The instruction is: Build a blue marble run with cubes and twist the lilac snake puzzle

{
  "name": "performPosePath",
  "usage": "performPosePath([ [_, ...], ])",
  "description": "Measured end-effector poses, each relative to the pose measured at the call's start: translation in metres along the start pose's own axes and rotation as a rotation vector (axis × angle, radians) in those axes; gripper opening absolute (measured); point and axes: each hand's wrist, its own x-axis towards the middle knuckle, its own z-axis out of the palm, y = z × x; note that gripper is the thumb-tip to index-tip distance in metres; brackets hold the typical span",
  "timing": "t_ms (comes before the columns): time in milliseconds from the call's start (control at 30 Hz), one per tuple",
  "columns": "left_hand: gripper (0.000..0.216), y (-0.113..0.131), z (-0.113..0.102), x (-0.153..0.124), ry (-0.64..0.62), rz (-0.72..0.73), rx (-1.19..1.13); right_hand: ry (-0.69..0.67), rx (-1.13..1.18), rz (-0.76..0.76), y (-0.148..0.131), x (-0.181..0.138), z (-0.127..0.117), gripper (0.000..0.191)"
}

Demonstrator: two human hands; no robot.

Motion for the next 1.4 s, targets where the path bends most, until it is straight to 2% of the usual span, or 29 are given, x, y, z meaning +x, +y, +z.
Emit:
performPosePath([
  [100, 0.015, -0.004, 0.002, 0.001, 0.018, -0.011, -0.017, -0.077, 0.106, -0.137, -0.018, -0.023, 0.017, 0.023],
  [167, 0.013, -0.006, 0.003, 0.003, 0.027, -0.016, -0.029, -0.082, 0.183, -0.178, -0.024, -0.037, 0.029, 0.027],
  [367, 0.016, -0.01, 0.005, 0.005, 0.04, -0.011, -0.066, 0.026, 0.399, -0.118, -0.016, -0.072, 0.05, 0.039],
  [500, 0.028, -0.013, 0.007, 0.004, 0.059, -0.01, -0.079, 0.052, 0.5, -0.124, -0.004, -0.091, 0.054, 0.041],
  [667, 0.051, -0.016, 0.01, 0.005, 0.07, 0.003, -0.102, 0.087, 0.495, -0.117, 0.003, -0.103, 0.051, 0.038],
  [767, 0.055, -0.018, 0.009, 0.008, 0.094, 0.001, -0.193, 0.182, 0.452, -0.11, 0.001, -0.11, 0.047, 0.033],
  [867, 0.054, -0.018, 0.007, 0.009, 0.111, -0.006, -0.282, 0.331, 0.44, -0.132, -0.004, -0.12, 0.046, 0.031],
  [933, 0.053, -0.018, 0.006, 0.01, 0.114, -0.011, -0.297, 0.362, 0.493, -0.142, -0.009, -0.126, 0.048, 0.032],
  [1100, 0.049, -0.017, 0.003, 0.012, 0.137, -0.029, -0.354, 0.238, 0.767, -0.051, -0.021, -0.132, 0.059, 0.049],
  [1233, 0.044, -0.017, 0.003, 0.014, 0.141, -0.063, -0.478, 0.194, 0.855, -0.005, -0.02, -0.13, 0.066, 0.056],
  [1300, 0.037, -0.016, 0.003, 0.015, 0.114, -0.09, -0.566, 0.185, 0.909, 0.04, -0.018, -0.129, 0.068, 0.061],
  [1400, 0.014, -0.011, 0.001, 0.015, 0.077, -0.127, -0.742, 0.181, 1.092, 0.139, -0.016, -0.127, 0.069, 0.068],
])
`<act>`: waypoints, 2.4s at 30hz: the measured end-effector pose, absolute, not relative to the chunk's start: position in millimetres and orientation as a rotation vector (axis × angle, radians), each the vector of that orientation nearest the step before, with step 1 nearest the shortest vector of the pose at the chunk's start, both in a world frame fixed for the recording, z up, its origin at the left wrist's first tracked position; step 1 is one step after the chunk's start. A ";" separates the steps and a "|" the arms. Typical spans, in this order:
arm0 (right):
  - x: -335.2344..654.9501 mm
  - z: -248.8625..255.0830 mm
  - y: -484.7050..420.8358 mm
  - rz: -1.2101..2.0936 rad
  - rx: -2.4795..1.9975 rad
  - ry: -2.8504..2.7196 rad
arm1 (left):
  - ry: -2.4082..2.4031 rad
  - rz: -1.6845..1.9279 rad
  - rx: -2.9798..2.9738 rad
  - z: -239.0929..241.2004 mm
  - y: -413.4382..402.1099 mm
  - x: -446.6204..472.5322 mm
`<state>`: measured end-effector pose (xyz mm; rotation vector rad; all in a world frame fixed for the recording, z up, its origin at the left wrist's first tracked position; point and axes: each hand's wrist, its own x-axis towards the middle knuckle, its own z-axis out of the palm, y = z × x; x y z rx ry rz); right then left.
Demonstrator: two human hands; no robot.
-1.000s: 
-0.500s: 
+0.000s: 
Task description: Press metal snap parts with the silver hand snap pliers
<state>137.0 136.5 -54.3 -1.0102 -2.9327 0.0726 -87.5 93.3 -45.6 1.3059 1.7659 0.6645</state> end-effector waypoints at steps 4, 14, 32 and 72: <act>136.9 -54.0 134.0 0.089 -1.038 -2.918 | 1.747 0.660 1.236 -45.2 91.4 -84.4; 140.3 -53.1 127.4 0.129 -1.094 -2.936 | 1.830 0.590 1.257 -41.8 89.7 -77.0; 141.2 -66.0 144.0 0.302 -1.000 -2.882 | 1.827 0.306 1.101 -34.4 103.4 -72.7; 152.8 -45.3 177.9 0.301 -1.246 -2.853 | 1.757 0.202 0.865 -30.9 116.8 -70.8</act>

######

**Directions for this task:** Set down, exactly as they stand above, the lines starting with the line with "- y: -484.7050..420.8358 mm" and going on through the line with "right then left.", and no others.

**Final answer:**
  - y: -484.7050..420.8358 mm
  - rz: -1.2101..2.0936 rad
  - rx: -2.4795..1.9975 rad
  - ry: -2.8504..2.7196 rad
arm1 (left):
  - ry: -2.4082..2.4031 rad
  - rz: -1.6845..1.9279 rad
  - rx: -2.9798..2.9738 rad
  - z: -239.0929..241.2004 mm
  - y: -413.4382..402.1099 mm
  - x: -446.6204..472.5322 mm
`<state>`: measured end-effector pose (xyz mm; rotation vector rad; all in a world frame fixed for the recording, z up, its origin at the left wrist's first tracked position; point and axes: each hand's wrist, its own x-axis towards the middle knuckle, its own z-axis out of the palm, y = z × x; x y z rx ry rz); right then left.

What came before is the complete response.